-- Exercise --
Which lines run from the one containing "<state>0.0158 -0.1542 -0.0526" through the end of the material? Reproduce them exactly.

-- Provided data --

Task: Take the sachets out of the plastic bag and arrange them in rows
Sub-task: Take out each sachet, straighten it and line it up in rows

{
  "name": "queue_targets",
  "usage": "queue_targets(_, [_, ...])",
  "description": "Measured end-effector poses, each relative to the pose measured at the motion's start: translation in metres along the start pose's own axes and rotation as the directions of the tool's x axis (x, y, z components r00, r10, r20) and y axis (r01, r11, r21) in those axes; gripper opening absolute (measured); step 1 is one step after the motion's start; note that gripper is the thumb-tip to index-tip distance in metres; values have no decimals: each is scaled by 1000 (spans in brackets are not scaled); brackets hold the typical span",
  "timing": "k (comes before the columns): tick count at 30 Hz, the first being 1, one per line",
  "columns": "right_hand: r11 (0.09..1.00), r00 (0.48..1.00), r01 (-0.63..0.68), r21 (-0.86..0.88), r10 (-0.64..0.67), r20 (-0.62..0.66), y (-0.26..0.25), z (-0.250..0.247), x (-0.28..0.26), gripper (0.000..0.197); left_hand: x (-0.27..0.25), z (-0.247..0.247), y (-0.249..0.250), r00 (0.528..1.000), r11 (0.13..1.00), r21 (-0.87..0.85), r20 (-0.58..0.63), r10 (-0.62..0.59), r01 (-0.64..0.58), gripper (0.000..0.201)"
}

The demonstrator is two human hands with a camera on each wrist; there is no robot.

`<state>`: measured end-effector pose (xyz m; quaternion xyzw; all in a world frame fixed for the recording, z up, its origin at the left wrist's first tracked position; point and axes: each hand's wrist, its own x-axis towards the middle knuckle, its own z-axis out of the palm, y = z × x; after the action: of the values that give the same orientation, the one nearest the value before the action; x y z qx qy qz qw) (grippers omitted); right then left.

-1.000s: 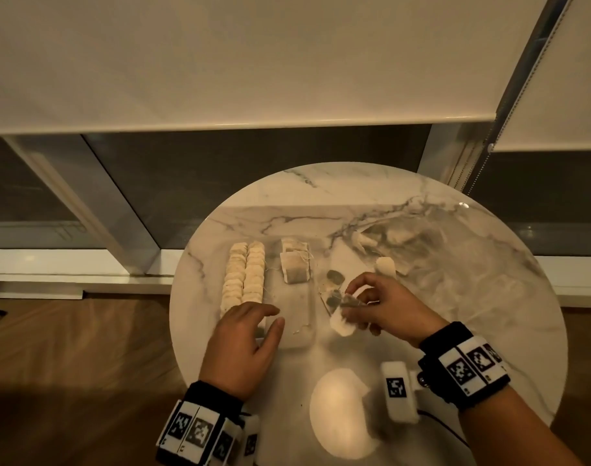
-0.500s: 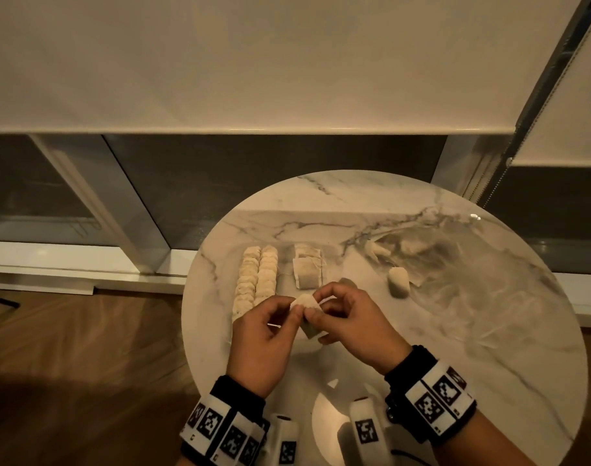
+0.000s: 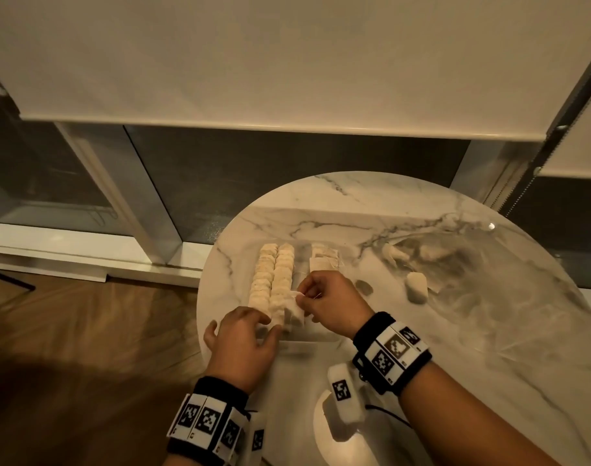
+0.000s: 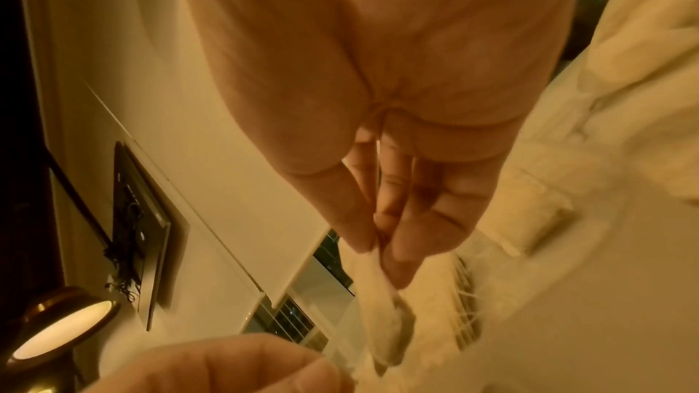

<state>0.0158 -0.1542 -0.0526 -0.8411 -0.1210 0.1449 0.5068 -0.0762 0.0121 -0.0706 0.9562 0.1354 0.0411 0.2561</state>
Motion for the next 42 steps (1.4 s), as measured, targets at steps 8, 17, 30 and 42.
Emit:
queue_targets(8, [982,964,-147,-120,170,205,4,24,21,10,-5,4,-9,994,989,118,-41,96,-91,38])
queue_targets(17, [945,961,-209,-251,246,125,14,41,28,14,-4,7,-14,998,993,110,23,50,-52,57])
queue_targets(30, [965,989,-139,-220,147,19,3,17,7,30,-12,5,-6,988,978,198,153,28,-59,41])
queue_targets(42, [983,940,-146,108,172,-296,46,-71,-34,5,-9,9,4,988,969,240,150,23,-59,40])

-- Answer for the task --
<state>0.0158 -0.1542 -0.0526 -0.8411 -0.1210 0.1449 0.5068 -0.0762 0.0121 -0.0706 0.9562 0.1354 0.0411 0.2561</state>
Motion for the next 42 steps (1.4 s), as measured, targets at steps 8, 17, 30 and 42.
Emit:
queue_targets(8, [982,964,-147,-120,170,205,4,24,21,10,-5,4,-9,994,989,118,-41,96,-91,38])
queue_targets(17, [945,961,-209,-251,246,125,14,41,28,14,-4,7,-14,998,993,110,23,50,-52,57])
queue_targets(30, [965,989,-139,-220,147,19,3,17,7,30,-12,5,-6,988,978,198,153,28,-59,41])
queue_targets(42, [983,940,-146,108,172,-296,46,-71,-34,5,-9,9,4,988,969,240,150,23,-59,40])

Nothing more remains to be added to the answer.